● **Action item**
Produce a verbatim transcription of the entries, with all pictures omitted.

····················

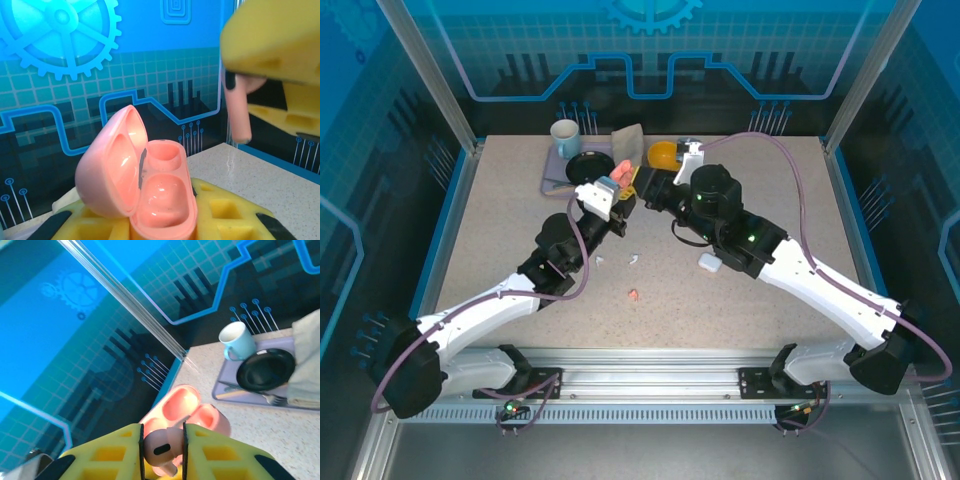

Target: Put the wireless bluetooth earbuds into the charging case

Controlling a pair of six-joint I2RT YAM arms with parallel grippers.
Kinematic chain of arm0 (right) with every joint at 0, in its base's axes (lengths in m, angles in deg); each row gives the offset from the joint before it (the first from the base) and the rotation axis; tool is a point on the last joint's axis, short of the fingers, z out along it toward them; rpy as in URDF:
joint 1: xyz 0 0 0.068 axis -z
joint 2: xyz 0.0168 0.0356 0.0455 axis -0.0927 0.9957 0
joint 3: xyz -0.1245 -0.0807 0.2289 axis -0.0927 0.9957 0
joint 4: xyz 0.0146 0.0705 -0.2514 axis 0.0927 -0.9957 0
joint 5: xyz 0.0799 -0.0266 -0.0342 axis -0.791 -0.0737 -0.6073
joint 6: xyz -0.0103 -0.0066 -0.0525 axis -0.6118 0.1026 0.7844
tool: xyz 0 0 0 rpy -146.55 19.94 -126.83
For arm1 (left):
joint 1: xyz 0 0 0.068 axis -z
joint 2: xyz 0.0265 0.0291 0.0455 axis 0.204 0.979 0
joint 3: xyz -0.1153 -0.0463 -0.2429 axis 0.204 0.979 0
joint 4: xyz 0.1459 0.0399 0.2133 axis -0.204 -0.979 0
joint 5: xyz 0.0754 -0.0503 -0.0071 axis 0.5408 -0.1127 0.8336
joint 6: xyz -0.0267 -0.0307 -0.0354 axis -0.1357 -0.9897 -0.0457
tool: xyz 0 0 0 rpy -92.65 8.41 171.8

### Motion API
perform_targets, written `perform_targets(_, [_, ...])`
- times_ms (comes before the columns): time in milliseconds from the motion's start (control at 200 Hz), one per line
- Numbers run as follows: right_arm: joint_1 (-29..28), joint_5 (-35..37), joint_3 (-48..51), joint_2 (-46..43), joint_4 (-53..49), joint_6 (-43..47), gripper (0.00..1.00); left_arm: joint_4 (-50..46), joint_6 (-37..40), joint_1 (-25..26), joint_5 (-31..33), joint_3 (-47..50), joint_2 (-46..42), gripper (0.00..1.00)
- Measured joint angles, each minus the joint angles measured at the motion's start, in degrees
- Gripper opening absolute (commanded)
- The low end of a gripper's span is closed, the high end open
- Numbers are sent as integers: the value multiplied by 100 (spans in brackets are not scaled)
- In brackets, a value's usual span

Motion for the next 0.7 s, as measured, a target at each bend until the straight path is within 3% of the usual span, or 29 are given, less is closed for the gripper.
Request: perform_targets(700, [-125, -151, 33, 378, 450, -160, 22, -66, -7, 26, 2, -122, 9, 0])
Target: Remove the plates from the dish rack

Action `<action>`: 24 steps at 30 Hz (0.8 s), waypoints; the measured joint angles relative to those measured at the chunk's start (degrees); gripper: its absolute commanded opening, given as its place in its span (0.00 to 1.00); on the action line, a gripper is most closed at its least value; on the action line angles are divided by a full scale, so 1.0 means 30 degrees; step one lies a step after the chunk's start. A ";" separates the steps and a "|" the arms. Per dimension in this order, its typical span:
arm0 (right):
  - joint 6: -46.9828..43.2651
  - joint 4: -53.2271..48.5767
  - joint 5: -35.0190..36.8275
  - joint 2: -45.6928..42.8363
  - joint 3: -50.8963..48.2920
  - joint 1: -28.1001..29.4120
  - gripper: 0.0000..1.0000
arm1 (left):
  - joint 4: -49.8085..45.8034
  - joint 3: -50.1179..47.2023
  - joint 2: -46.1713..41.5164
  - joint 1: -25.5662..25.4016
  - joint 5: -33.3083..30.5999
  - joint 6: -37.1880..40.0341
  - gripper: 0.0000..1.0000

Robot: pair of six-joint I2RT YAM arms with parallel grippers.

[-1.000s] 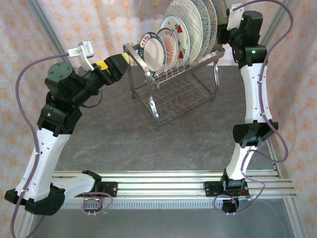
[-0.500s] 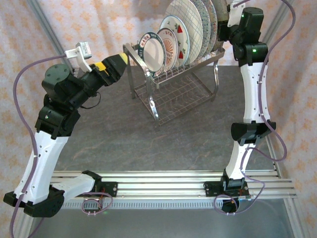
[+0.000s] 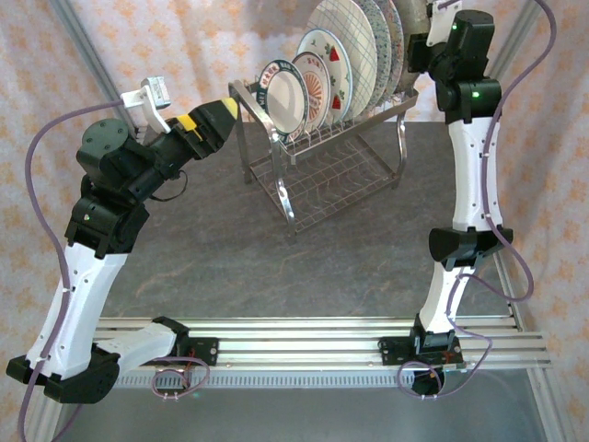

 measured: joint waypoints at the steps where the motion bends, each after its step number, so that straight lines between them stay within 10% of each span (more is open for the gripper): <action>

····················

● **Task answer**
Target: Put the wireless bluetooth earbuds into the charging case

Controlling a pair of six-joint I2RT YAM arms with parallel grippers.
Kinematic chain of arm0 (right) with every joint at 0, in its base's axes (lengths in m, angles in deg); each row gives the offset from the joint before it (the first from the base) and the rotation axis; tool is a point on the last joint's axis, short of the fingers, z out along it toward them; rpy as in URDF:
joint 1: xyz 0 0 0.068 axis -z
joint 2: xyz 0.0168 0.0356 0.0455 axis -0.0927 0.9957 0
joint 3: xyz -0.1245 -0.0807 0.2289 axis -0.0927 0.9957 0
joint 4: xyz 0.0146 0.0705 -0.2514 axis 0.0927 -0.9957 0
joint 5: xyz 0.0799 -0.0266 -0.0342 axis -0.791 -0.0737 -0.6073
joint 6: xyz -0.0103 -0.0066 -0.0525 axis -0.6118 0.1026 0.7844
tool: xyz 0 0 0 rpy -146.55 19.94 -126.83
For arm1 (left):
joint 1: xyz 0 0 0.068 axis -z
joint 2: xyz 0.0265 0.0291 0.0455 axis 0.204 0.979 0
joint 3: xyz -0.1153 -0.0463 -0.2429 axis 0.204 0.979 0
joint 4: xyz 0.1459 0.0399 0.2133 axis -0.204 -0.979 0
joint 5: xyz 0.0754 -0.0503 -0.0071 axis 0.5408 -0.1127 0.8336
joint 6: xyz -0.0267 -0.0307 -0.0354 axis -0.1357 -0.9897 -0.0457
tool: xyz 0 0 0 rpy -92.65 8.41 171.8

### Motion API
perform_targets, written `perform_targets(_, [_, ...])`
- times_ms (comes before the columns): time in milliseconds from the motion's start (control at 200 Hz), one per line
- Numbers run as follows: right_arm: joint_1 (-29..28), joint_5 (-35..37), joint_3 (-48..51), joint_2 (-46..43), joint_4 (-53..49), joint_6 (-43..47), gripper (0.00..1.00); left_arm: joint_4 (-50..46), joint_6 (-37..40), joint_1 (-25..26), joint_5 (-31..33), joint_3 (-47..50), joint_2 (-46..42), gripper (0.00..1.00)
- Measured joint angles, each minus the joint angles measured at the motion's start, in degrees
- Gripper opening absolute (commanded)
- The low end of a gripper's span is closed, the high end open
- Numbers are sent as integers: the value multiplied by 100 (spans in brackets are not scaled)
- In brackets, a value's usual span

Motion for the next 0.7 s, as measured, a target at each bend until the straight path is within 3% of the usual span, or 29 are given, less is closed for the gripper.
Request: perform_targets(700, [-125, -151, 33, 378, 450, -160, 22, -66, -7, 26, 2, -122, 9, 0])
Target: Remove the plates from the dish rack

Action `<action>`: 24 steps at 30 Hz (0.8 s), waypoints; the measured joint angles relative to those measured at the chunk's start (degrees); gripper: its absolute commanded opening, given as its place in its span (0.00 to 1.00); on the action line, a gripper is most closed at its least value; on the action line angles are divided by a full scale, so 1.0 means 30 degrees; step one lies a step after the chunk's start. A ";" separates the steps and a "|" the arms. Per dimension in this order, its typical span:
arm0 (right):
  - joint 6: -46.9828..43.2651
  - joint 4: -53.2271..48.5767
  - joint 5: -35.0190..36.8275
  - joint 2: -45.6928..42.8363
  - joint 3: -50.8963..48.2920
  - joint 1: -28.1001..29.4120
  - gripper: 0.0000..1.0000
arm1 (left):
  - joint 4: -49.8085..45.8034
  - joint 3: -50.1179..47.2023
  - joint 2: -46.1713..41.5164
  - joint 1: -25.5662..25.4016
  - joint 5: -33.3083..30.5999
  - joint 6: -37.1880..40.0341
  - gripper: 0.0000..1.0000

Robot: pair of six-joint I2RT YAM arms with parallel grippers.

[-1.000s] 
[-0.500s] 
[+0.000s] 

 measured: joint waypoints at the steps where the motion bends, each after its step number, so that straight lines between them stay within 10% of each span (more is open for the gripper): <action>

No additional answer is needed.